We offer both the M.S. and a Ph.D. in fisheries and wildlife sciences. Students interested in pursuing a graduate degree in fisheries and wildlife sciences are strongly encouraged to contact a potential advisor directly to discuss shared interests and the possibility of positions in their laboratory. We intend for all graduate students to be completely funded through a combination of institutional and grant support. This requires a commitment from both the student and the advisor, and the development of a successful mentor-mentee relationship. Please visit here to learn more about the interests and work of our faculty.

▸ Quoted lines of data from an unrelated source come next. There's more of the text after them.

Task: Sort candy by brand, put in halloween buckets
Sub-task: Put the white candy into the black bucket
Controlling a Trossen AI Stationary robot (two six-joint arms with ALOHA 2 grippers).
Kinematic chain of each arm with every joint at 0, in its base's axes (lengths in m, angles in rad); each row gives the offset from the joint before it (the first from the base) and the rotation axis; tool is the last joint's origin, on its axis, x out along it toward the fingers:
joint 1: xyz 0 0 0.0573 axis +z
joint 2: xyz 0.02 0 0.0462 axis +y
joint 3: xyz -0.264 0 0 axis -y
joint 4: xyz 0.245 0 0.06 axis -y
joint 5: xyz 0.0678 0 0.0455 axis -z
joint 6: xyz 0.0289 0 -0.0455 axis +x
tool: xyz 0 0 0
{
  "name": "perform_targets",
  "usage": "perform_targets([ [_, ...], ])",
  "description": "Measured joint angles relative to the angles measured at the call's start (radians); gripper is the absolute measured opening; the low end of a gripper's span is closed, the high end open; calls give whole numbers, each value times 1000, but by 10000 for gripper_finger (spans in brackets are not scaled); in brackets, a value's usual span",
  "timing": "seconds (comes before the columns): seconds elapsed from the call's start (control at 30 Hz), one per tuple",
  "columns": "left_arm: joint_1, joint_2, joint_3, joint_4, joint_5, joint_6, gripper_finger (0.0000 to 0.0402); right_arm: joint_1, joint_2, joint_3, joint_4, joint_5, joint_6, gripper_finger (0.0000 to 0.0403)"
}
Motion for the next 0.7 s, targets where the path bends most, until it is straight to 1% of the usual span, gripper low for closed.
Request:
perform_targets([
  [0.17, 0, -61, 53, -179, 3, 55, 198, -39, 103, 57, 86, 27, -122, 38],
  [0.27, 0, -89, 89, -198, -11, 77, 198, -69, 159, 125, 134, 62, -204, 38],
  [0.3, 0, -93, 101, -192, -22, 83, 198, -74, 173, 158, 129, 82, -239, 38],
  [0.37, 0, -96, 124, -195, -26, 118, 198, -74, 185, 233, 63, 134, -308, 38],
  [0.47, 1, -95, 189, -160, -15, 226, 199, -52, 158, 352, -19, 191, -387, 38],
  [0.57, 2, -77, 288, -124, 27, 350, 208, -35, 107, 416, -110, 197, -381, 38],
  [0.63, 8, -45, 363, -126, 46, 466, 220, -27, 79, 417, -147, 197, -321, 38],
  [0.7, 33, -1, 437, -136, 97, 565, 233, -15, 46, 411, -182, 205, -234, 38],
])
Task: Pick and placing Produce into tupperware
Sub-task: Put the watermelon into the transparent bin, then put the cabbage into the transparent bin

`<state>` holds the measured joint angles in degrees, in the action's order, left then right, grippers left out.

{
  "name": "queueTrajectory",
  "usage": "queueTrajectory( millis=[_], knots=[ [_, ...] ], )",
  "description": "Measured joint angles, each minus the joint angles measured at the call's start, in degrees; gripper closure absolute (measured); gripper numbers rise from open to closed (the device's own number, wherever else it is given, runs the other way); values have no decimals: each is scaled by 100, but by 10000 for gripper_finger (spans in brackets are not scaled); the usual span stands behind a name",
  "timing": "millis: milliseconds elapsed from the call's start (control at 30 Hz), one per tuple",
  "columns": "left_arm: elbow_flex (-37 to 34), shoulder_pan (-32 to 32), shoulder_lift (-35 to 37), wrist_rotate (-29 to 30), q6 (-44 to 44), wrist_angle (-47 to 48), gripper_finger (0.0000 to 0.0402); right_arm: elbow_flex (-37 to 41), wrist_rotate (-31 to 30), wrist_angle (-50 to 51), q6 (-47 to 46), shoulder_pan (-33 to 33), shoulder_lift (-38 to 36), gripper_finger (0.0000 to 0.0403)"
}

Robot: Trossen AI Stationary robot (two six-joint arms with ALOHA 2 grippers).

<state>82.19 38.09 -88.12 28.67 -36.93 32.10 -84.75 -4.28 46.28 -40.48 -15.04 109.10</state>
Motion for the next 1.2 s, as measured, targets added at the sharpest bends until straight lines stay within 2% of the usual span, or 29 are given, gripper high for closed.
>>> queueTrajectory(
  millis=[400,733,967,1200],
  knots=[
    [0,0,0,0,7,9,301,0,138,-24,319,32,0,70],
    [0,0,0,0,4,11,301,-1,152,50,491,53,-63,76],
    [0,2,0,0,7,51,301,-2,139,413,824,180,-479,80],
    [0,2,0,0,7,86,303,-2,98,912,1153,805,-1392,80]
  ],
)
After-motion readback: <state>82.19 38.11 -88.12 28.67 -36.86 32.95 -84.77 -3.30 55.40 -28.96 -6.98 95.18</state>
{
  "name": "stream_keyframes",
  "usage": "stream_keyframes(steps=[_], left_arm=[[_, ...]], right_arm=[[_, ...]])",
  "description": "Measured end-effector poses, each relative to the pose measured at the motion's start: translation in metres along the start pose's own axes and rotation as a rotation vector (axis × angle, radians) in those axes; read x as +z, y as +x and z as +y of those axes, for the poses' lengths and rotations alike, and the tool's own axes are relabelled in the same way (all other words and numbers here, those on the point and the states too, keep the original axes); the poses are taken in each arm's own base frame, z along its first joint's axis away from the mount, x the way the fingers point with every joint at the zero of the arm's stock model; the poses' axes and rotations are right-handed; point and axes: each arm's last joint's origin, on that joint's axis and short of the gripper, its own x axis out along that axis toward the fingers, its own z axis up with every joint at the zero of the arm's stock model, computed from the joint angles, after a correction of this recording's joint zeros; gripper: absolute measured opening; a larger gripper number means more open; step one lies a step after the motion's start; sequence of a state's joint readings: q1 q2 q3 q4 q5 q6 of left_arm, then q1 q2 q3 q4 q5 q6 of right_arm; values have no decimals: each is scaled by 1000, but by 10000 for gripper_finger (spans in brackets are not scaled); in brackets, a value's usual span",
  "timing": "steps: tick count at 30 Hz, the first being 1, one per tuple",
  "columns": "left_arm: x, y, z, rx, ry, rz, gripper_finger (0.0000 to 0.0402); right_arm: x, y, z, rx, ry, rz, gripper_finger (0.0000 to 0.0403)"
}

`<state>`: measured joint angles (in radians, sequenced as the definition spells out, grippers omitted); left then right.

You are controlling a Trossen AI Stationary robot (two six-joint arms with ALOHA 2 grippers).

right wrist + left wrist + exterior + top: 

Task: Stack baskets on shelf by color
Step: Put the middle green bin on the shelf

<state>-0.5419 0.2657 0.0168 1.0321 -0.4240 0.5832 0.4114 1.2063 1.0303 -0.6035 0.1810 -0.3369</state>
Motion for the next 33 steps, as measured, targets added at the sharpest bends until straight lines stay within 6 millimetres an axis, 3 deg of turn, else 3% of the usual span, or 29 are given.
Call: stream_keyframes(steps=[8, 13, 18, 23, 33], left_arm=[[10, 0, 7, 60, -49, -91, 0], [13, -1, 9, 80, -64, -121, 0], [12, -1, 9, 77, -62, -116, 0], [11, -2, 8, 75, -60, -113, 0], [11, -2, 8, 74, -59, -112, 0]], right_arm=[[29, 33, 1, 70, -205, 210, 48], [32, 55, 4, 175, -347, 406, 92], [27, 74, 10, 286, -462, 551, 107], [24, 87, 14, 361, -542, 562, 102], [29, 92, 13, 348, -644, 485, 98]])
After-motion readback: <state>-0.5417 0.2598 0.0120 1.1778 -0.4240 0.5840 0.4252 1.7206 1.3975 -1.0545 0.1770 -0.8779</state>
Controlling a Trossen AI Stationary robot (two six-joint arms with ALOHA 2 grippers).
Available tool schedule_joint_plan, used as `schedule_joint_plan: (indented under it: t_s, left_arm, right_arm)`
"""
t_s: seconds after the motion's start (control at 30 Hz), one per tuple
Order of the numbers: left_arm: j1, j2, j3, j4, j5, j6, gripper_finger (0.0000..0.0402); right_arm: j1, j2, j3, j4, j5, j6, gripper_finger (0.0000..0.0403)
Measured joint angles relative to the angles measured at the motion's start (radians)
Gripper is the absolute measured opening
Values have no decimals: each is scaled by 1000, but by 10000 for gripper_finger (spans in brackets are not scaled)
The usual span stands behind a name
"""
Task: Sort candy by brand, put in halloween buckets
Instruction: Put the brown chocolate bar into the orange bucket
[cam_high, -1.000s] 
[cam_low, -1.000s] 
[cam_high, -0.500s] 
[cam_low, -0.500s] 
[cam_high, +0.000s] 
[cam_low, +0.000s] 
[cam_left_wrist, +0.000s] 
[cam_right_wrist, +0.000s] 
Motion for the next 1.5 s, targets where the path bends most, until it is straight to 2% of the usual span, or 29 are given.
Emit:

Successful applicants to our program usually have grade point averages above 3.5 on a 4.0 scale (over the last 60 semester hours of undergraduate course work) and GRE scores at or above 160 in verbal and quantitative and analytical areas. Highly competitive students have discipline-related experience, particularly field experience. Students entering the Ph.D. in fisheries and wildlife sciences must have previously completed an M.S. at an accredited institute. Students that are highly successful as part of our M.S. program can petition the Graduate Affairs Committee to be moved to the doctorate degree program before completing a M.S.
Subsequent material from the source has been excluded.